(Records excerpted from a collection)
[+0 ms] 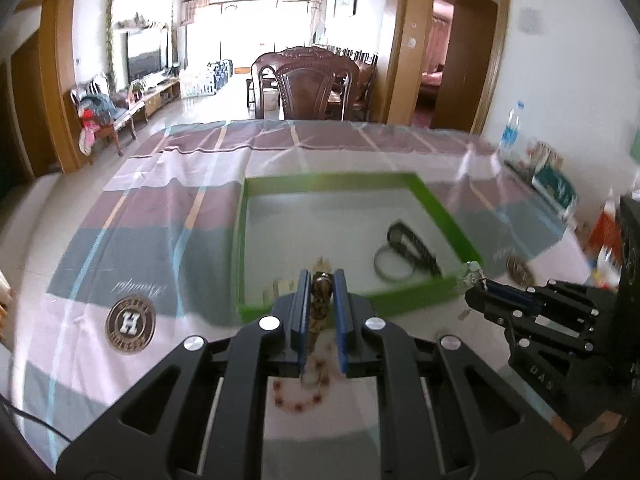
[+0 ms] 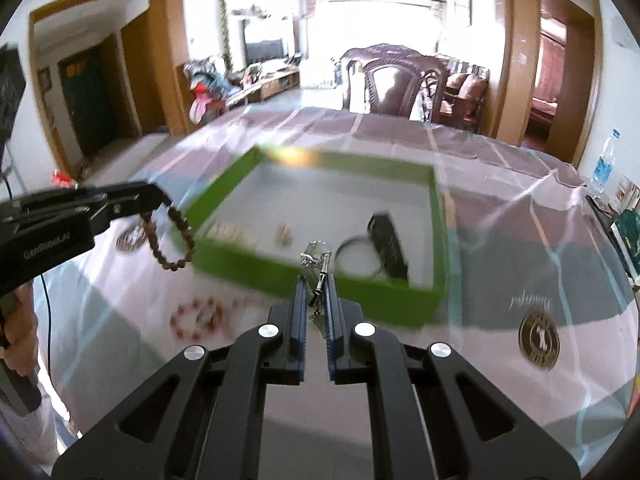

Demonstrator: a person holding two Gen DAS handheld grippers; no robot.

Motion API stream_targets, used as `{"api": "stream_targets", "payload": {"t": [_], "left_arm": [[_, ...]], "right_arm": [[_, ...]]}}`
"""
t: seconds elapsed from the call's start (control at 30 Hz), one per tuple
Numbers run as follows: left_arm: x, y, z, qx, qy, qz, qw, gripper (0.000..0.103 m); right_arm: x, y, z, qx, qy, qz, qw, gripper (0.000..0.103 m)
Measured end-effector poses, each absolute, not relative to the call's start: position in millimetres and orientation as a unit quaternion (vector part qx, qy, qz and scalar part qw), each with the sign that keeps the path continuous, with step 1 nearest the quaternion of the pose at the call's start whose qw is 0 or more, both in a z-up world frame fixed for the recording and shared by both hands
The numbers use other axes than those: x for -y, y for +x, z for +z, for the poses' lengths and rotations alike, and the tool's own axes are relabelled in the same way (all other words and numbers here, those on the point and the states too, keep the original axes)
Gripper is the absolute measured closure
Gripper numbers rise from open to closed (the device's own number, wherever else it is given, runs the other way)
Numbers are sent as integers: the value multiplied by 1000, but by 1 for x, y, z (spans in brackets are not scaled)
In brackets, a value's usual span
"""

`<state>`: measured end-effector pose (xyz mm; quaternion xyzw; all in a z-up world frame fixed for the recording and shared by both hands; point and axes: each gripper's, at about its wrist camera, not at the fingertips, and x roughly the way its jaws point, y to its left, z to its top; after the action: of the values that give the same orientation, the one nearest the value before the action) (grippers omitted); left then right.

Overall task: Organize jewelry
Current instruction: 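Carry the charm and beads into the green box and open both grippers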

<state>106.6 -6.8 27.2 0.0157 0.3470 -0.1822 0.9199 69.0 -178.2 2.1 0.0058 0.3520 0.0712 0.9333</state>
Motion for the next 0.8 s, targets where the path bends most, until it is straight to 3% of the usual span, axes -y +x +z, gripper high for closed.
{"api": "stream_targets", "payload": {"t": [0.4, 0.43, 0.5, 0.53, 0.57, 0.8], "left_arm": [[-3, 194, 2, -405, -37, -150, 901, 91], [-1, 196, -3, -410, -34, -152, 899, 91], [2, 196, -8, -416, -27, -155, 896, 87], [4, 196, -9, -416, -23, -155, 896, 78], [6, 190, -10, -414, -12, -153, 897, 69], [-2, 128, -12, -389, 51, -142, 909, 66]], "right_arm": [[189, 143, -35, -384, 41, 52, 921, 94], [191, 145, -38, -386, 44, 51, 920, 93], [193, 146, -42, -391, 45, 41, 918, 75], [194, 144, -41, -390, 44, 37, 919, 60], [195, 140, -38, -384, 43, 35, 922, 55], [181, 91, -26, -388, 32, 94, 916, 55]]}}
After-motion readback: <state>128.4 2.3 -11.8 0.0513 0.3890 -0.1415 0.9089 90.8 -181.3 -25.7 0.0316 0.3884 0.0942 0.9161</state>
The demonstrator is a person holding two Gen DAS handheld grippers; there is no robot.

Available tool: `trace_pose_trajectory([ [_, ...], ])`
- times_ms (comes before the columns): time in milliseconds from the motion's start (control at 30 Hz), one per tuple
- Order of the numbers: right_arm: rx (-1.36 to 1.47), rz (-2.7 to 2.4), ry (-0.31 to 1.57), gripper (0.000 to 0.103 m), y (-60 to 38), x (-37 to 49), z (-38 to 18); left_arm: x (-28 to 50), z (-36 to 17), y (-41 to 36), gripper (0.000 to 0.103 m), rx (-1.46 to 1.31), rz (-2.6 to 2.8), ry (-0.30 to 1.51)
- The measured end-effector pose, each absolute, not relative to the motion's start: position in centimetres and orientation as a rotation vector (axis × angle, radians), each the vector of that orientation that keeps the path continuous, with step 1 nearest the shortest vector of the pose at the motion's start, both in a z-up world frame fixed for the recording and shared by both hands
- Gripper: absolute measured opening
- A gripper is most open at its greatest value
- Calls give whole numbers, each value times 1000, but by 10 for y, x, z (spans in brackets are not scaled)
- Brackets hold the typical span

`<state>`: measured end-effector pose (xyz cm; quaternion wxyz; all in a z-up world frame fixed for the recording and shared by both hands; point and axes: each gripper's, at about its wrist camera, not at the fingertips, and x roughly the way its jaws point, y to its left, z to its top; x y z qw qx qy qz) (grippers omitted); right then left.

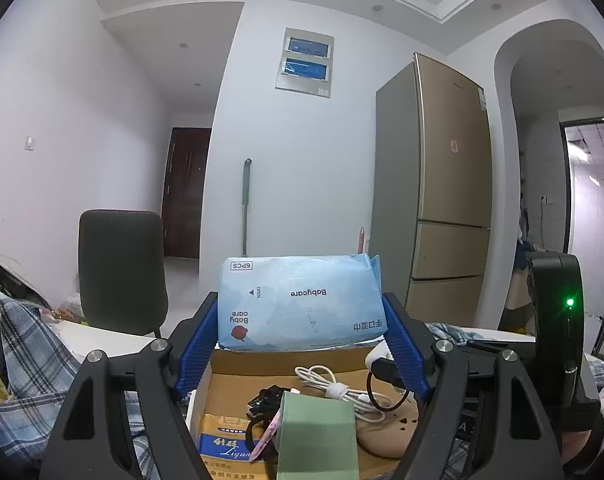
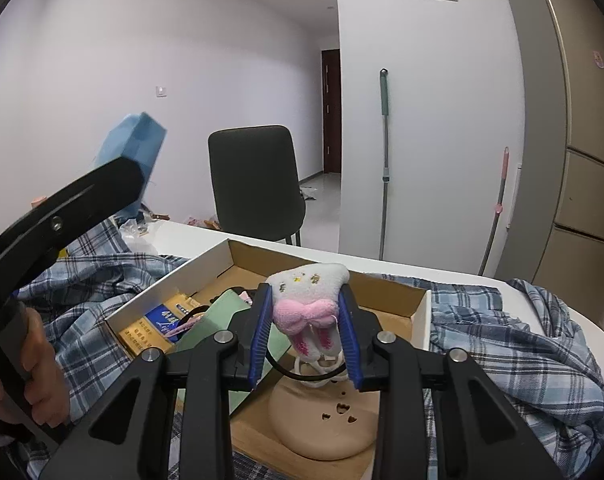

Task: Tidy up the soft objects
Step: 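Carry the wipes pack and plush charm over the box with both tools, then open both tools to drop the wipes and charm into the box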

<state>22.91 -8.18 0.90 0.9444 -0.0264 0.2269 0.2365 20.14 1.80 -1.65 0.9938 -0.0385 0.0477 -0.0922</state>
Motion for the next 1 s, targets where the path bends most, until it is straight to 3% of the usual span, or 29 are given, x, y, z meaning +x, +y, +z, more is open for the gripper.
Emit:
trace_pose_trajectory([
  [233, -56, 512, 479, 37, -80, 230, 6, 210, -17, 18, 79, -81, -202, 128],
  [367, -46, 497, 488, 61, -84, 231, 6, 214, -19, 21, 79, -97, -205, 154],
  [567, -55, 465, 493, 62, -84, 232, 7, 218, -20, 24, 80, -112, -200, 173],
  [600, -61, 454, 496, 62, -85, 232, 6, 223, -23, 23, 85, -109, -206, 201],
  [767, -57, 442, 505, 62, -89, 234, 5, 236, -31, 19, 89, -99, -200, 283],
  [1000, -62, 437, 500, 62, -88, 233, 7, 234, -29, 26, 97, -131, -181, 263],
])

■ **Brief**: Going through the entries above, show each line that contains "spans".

■ **Problem solution**:
Numbers are sent as integers: the value multiplied by 1000, but by 1 for x, y, z (spans in brackets are not scaled)
- Calls give whole numbers, each value times 1000, but by 10 for y, x, z (spans in brackets are not scaled)

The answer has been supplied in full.